2. Iterative row-by-row (optimal)
Each row starts and ends with 1; interior cells are sums of pairs from the previous row.
- Time
- O(n^2)
- Space
- O(n^2) output
function generate(numRows) {
const out = [[1]];
for (let i = 1; i < numRows; i++) {
const prev = out[i - 1];
const row = [1];
for (let j = 1; j < i; j++) row.push(prev[j - 1] + prev[j]);
row.push(1);
out.push(row);
}
return out;
}Tradeoff: Quadratic time, mandatory because the OUTPUT is quadratic. O(1) extra space beyond the output.
Datadog-specific tips
Datadog grades on whether you spot that each row depends only on the previous. They'll follow up with: 'Now compute only the Kth row in O(K) space.' Show that you can roll a single row in place by iterating right-to-left.
Common mistakes
- Allocating each row dynamically with push — fine for JS but inefficient in other languages.

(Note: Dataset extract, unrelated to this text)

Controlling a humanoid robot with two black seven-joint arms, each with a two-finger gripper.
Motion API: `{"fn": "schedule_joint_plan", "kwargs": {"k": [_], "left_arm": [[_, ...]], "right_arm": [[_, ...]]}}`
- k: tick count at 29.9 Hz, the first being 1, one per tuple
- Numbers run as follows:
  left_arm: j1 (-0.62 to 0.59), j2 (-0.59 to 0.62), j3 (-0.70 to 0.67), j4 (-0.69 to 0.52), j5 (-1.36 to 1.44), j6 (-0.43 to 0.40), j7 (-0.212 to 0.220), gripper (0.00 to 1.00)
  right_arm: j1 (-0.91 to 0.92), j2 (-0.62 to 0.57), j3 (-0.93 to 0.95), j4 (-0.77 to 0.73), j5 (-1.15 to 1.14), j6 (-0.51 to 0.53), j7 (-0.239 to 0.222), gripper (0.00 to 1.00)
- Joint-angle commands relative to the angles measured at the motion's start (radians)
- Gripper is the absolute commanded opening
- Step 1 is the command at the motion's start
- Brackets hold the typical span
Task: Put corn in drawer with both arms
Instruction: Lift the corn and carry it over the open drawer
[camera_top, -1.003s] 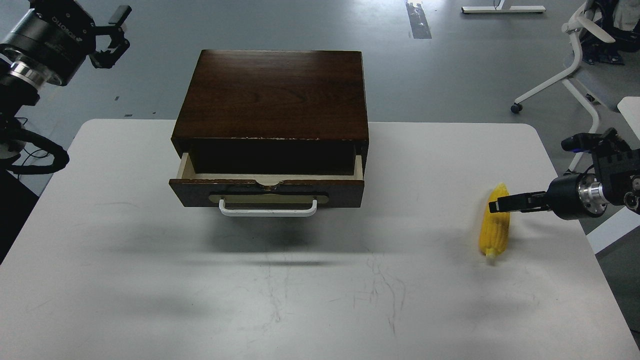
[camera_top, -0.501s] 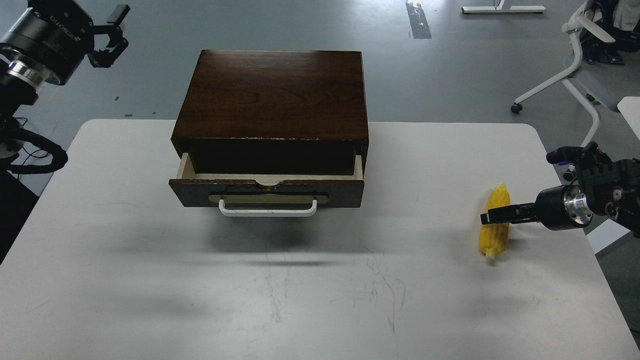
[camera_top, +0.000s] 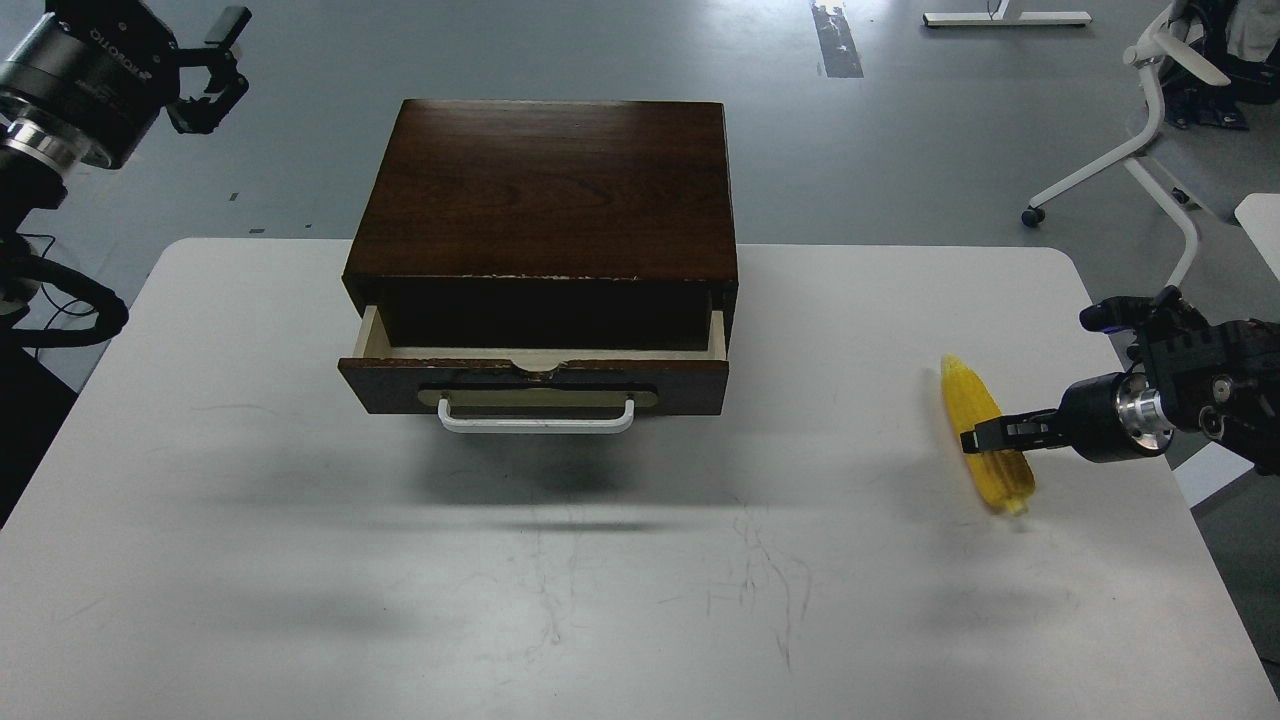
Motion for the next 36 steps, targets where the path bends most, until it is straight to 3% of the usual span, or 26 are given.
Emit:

- Off-by-one in the inner loop — last row has i+1 entries, easy to miss.
- Trying to use BigInt for n <= 30 — unnecessary overhead.
Follow-up questions
An interviewer at Datadog may pivot to one of these next:
- Pascal's Triangle II (LC 119) — return only the kth row in O(k) space.
- Combinations C(n, k) — direct application.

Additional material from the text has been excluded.